A PP asked about using the phone after 6pm - it was because it was a cheaper rate. I can't remember how much cheaper but it must've been enough because we didn't dare ask to call anyone before 6pm. There was no unlimited plans then or anything like that - every call was charged per min.

Some of these on here though are making me smile - somewhat fondly - I know many of these beliefs were a bit bonkers, but they remind me of a simpler time I guess.

tillytoodles1 · 15/05/2022 22:55

Strawberryfieldsfornever · 14/05/2022 03:23

I remember reading that women were only served half pints in pubs back in the day. A woman could have two halves but it was Never acceptable then for women to be served a pint. Odd times.

And in a ladies glass.

Babdoc · 15/05/2022 23:11

My parents never took us to the GP if we were ill. They were born in WW1, so grew up long before the NHS existed, and their own parents couldn’t afford a doctor, so it never occurred to them that doctors were now readily available for poor people.
My own GP thought he’d somehow lost all my medical notes from childhood, as there was nothing listed at all, apart from a hospitalisation for an arm fracture at age 4!
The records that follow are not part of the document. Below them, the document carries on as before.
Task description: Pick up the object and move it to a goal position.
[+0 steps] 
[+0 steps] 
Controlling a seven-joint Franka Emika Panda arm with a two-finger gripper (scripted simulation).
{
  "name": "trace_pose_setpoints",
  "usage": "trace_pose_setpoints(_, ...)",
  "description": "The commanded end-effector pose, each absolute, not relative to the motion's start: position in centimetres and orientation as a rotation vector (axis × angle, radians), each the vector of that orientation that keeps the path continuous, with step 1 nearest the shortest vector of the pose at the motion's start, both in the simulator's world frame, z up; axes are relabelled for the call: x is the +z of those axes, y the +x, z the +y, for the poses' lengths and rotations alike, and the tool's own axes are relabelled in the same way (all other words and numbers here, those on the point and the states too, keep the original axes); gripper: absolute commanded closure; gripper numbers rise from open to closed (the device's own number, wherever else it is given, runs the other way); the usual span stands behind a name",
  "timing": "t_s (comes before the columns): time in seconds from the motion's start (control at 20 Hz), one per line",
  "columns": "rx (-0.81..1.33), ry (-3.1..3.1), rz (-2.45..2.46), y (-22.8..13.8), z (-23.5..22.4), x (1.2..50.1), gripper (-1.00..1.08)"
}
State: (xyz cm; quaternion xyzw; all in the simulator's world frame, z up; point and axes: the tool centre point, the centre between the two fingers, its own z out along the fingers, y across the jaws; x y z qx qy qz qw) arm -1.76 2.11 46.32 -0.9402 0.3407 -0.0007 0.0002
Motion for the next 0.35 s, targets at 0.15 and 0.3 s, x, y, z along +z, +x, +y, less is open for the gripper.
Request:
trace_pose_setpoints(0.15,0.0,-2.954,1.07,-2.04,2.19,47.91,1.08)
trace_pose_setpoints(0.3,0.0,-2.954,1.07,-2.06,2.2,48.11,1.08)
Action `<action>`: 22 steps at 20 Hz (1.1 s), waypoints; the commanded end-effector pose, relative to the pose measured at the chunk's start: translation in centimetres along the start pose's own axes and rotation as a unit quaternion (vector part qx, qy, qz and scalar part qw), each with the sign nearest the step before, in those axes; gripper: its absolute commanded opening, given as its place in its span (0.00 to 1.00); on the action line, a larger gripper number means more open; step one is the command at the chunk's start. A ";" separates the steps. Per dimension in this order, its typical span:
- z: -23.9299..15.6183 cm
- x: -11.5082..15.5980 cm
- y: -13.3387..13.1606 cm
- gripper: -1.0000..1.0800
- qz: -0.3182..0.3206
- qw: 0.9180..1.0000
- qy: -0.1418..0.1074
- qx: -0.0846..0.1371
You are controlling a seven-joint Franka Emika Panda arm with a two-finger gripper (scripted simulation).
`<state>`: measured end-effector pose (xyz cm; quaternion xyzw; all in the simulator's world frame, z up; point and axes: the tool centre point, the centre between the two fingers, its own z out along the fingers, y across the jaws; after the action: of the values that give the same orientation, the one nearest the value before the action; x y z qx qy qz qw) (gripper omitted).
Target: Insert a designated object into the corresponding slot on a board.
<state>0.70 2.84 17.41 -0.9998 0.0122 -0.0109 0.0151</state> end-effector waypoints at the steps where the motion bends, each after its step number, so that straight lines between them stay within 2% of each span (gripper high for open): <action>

Latenightthoughts111 · 19/05/2022 16:04

Babdoc · 15/05/2022 23:11

My parents never took us to the GP if we were ill. They were born in WW1, so grew up long before the NHS existed, and their own parents couldn’t afford a doctor, so it never occurred to them that doctors were now readily available for poor people.
My own GP thought he’d somehow lost all my medical notes from childhood, as there was nothing listed at all, apart from a hospitalisation for an arm fracture at age 4!

It’s odd from this thread either doctors were something to go to all the time or never at all!